Papa John’s founder fights ‘poison pill’ used to keep him out
A couple of weeks ago, Papa John’s founder John Schnatter resigned as chairman after reportedly using the N-word during a company conference call in May. He has since apologized for the slur and said that stepping down was a mistake; he was pressured to do so by board members he feels were acting on “rumor and innuendo.”
In response, the board adopted a “poison pill” strategy to keep Schnatter, who is still a member of the board, from gaining additional influence at the company. Schnatter is Papa John’s largest shareholder, owning 30 percent of shares, and he seems intent on staying involved. However, Forbes has detailed a long-standing pattern of inappropriate conduct by Schnatter and other executives.

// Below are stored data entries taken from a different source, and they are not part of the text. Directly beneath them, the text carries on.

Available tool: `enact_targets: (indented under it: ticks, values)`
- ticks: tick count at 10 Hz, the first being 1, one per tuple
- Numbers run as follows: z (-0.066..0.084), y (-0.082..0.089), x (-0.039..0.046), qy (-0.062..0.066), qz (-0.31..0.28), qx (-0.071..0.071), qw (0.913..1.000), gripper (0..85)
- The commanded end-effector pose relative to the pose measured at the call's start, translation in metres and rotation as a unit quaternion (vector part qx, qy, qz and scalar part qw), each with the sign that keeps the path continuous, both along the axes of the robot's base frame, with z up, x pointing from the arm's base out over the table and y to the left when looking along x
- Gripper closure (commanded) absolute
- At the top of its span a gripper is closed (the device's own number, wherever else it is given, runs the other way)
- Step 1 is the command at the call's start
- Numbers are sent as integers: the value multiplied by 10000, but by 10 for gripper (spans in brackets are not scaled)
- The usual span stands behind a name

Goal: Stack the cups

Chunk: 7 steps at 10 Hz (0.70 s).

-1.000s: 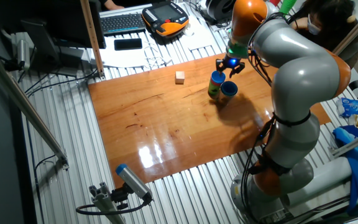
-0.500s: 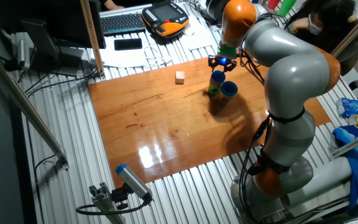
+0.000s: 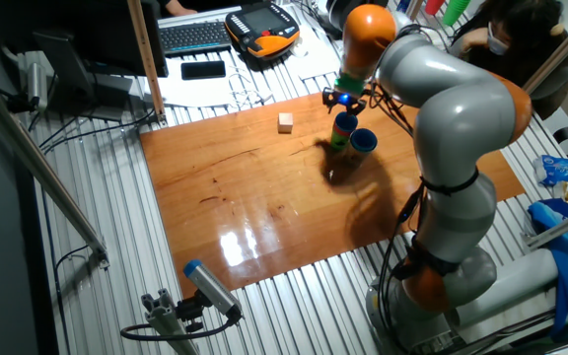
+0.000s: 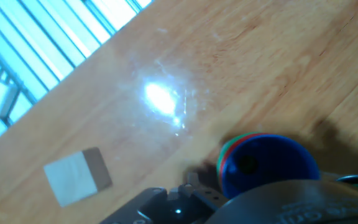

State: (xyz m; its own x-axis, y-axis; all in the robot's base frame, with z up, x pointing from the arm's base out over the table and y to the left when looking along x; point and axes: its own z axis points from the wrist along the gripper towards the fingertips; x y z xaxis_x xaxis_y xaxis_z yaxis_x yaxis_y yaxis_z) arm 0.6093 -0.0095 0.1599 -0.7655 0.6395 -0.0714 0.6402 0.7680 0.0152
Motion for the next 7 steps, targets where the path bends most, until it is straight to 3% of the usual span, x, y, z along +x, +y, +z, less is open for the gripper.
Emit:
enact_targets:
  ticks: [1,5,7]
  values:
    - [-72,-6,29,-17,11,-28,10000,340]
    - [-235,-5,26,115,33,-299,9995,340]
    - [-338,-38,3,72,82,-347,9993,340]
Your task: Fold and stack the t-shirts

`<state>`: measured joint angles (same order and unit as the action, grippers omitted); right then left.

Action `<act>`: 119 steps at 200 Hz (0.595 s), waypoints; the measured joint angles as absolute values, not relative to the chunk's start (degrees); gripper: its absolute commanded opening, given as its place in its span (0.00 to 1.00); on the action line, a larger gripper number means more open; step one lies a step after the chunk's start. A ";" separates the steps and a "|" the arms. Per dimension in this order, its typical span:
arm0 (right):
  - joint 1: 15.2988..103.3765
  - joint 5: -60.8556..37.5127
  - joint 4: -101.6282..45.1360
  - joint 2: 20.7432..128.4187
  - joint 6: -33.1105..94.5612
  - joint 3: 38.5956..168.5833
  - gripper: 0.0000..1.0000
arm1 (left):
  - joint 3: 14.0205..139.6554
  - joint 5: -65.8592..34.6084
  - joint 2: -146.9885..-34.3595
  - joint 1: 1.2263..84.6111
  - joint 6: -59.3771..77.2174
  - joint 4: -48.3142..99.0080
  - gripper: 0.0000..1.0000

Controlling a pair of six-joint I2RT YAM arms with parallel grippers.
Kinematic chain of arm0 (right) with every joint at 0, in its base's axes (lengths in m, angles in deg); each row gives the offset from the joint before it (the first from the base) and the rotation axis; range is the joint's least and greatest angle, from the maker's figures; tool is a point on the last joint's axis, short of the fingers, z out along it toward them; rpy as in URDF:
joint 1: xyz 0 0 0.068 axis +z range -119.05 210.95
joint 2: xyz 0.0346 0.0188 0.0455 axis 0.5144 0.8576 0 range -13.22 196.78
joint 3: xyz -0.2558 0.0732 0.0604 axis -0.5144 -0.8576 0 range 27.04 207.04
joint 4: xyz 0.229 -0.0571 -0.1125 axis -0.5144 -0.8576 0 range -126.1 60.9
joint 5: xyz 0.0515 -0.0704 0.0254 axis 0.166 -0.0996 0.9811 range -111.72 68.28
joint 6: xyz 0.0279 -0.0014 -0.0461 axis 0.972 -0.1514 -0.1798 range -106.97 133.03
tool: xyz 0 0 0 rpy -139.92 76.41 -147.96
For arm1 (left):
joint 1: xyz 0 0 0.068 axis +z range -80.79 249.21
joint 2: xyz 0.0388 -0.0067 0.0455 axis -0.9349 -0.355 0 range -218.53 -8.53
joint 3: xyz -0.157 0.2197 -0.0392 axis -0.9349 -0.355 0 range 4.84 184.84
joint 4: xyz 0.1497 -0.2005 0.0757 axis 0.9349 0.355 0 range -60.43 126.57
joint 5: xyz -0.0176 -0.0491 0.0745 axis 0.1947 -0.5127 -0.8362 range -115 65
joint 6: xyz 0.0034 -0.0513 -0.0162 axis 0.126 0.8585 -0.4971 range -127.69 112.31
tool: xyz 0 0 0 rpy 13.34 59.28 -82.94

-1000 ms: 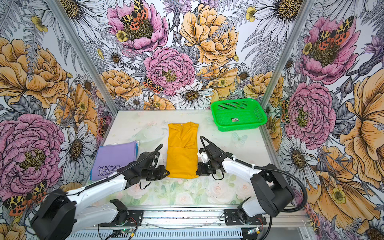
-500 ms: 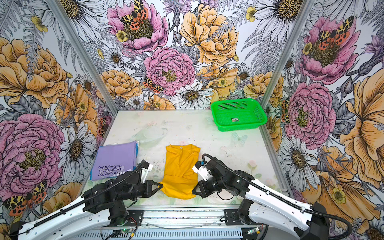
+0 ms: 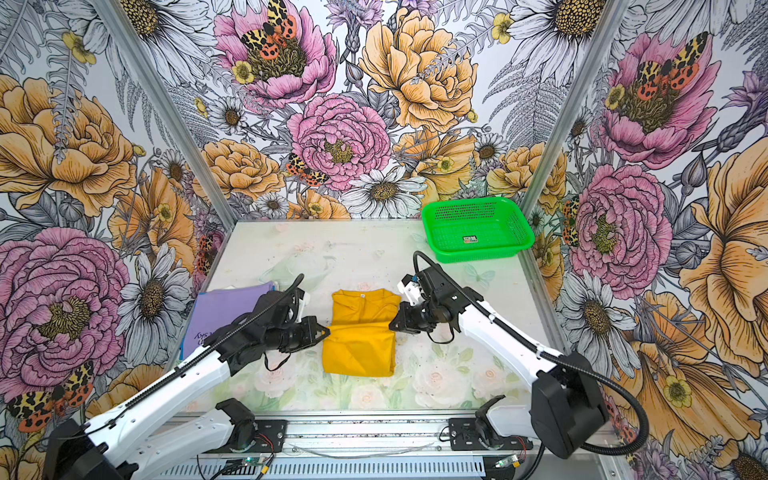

The “poison pill” is the name for a business tactic that is more typically used to prevent hostile takeovers by rivals or activist investors. Poison pills simply limit the amount of stock any single investor or investor group can own without board approval. In this case, the board hopes to prevent Schnatter from gaining more influence by buying a majority share of the stock.
In this case, the poison pill takes effect if Schnatter and his affiliates increase their total stake to 31 percent, or if any other investor buys 15 percent of Papa John’s common stock without board approval. Should either of those events occur, the board would allow other shareholders to purchase stock at a discount in order to dilute its value. The poison pill provision expires in a year, which the company says is meant to give the board time “to make informed decisions” about possible buyout offers.
After the racial slur incident, the company has said that it will remove Schnatter’s image from the company’s marketing materials. It also evicted Schnatter from space he was subleasing at the company’s headquarters in Louisville, Kentucky. He has also been asked to stop speaking publicly about the company.
A lawyer for Schnatter told reporters that he “is not going to go quietly into the night.”
Schnatter stepped away from the company several years ago, but within three years he was back in charge, according to NPR. Last November, Schnatter asserted that national anthem protests by NFL players were hurting his business — a comment that sent share prices and franchise sales plummeting. The comment, in part, cost him his CEO title.
It’s difficult to say whether Schnatter can get around the board’s poison pill. Forbes writer Noah Kirsch told NPR, however, that virtually all of his sources expect Schnatter to retain influence at the company due to its current leadership structure and executives’ apparent loyalty to their founder.